Trace outward from those slopes: who else depends on the same intact catchment? On one himalayan river it's a crowd — the power utility, the road and rail authority, the downstream districts, the farmers who lost 4,278 hectares of standing crop this week, the insurers carrying all of it.
That shared set is the payor pool. None of them can armor every slope alone; all of them have an operational reason to fund the exact catchment they depend on. An ensurance instrument is how they fund it together — each paying a share of the upstream protection that protects them all — instead of each waiting for the central relief budget that arrives, as it always does, after the bodies and the broken bridges.
what this turns into
The market has never priced a standing forest for the landslide it prevents or the sediment it keeps out of a reservoir. It prices the land as timber or as dirt. Measure the flows that intact catchment actually delivers — slope stability, flow regulation, flood buffering, sediment control — against what the land costs today, and you get the natural cap rate, which for healthy natural assets runs from 130% to over 700%. The protection is cheap because the value is still invisible. As nature-related disclosure goes mandatory, that gap narrows, and early movers capture the re-rating while also securing the thing their operation depends on.
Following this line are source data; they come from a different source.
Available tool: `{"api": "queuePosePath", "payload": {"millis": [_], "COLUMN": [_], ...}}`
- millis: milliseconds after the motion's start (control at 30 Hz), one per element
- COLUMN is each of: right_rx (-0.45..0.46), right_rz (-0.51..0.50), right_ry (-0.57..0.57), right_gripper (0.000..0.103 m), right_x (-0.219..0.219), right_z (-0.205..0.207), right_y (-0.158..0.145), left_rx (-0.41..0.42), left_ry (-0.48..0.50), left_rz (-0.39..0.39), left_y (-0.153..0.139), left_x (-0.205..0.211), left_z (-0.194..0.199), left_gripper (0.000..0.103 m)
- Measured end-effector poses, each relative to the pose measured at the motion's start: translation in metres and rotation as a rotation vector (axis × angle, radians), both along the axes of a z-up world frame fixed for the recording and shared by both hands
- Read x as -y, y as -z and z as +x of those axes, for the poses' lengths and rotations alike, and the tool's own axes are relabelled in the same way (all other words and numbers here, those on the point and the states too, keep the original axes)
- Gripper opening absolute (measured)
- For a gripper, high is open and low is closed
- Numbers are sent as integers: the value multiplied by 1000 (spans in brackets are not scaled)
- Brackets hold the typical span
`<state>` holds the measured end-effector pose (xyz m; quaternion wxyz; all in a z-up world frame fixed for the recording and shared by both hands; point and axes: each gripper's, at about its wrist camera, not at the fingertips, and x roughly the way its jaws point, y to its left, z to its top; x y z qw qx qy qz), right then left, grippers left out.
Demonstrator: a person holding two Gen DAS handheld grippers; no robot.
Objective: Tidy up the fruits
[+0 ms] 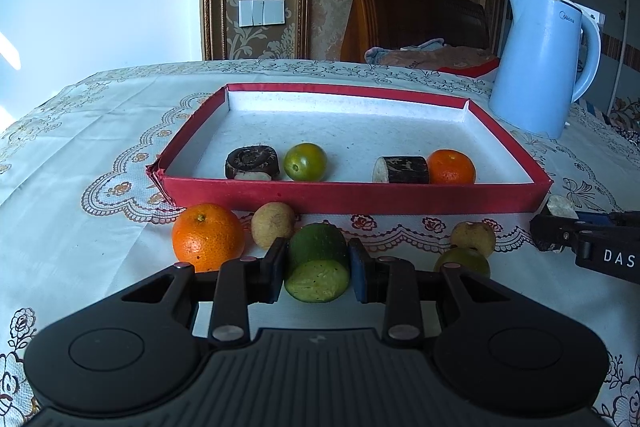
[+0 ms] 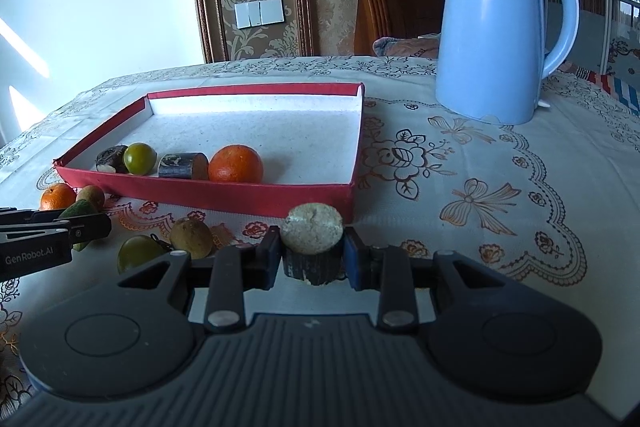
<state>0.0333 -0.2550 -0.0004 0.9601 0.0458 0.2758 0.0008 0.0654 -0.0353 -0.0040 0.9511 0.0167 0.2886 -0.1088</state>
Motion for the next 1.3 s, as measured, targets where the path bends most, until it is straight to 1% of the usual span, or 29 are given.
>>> {"api": "queuePosePath", "payload": {"millis": [333, 633, 1000, 1300], "right_rx": [14, 26, 61, 66], "right_rz": [8, 10, 15, 28], "right_ry": [-7, -39, -82, -92], "right_gripper": [31, 31, 31, 31], "right_x": [1, -2, -9, -11], "right_z": [-2, -3, 3, 4], "right_y": [-1, -3, -12, -13], "left_rx": [10, 23, 29, 38], "left_ry": [0, -7, -18, -29], "left_rz": [4, 9, 17, 33], "left_y": [-1, -2, -2, -3], "left_x": [1, 2, 3, 4], "left_z": [-2, -5, -6, -6], "left_gripper": [32, 32, 32, 32]}}
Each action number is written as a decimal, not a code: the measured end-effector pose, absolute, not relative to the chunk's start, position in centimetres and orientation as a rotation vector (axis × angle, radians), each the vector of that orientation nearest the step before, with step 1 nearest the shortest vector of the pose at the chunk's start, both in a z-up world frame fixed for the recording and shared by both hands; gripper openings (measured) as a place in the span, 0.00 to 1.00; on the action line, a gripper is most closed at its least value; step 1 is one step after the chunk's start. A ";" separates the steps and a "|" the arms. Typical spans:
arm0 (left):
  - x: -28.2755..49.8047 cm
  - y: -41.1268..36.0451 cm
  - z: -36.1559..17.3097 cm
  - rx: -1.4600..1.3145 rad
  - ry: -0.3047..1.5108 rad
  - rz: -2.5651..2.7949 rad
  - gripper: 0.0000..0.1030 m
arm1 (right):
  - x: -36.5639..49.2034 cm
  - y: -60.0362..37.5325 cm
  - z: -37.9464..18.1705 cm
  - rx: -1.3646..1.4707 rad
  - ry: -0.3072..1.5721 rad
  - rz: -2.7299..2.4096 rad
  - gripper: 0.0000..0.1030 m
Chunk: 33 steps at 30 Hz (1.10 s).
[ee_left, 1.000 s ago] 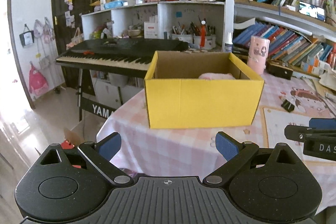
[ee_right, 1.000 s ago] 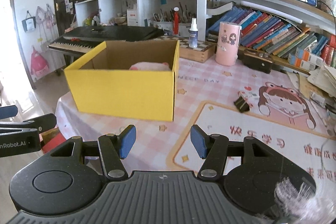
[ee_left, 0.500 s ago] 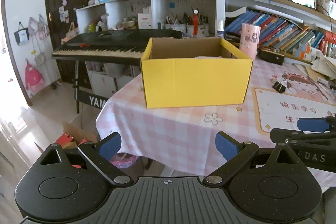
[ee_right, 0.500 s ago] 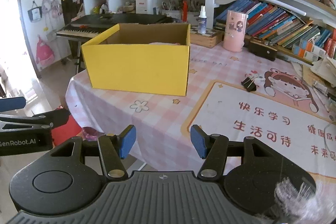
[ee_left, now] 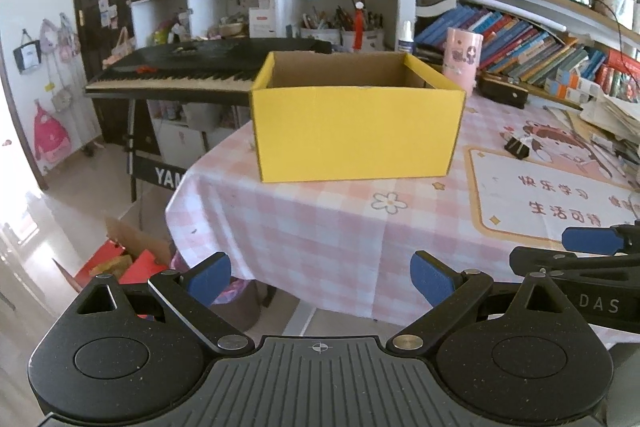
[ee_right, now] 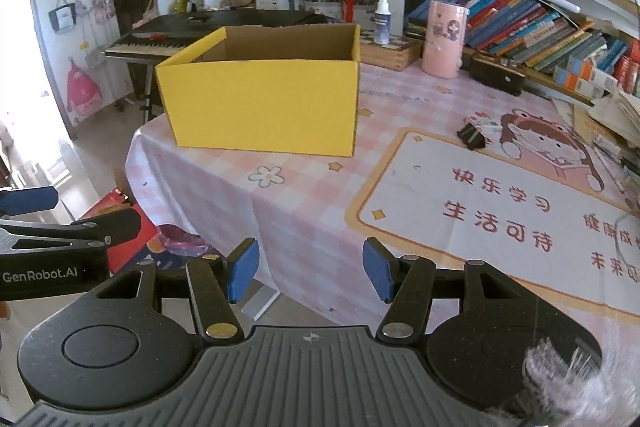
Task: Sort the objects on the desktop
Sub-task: 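Move both tools back over the mat toward the white stapler box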
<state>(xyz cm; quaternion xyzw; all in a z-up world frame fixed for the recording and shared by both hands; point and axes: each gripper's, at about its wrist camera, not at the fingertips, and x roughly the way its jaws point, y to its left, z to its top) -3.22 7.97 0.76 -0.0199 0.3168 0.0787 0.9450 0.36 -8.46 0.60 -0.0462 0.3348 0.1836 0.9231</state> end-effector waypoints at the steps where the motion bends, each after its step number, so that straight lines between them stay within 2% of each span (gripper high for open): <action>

On Base, the rails are taking shape: a slope-resilience.syndicate and flood-resilience.syndicate are designed to bundle exactly these paired interventions — slope bioengineering, forest protection, floodplain reconnection — and route funding to the underlying natural assets, alongside the already-minted water-cycle.syndicate. Place-based agents hold wallets and receive proceeds; a certificate can fund a named, slope-holding forest in seconds, with a permanent record of what it protects.
moving first
The monsoon will keep arriving in three-hour bursts on hotter air holding more water. Whether each burst turns into a buried road, a dammed river, and 257 flooded villages is increasingly a question of what got funded upslope — and when.
Map what you depend on. Find who shares the slope. Price it against today's land cost. Fund the forest while it's still standing.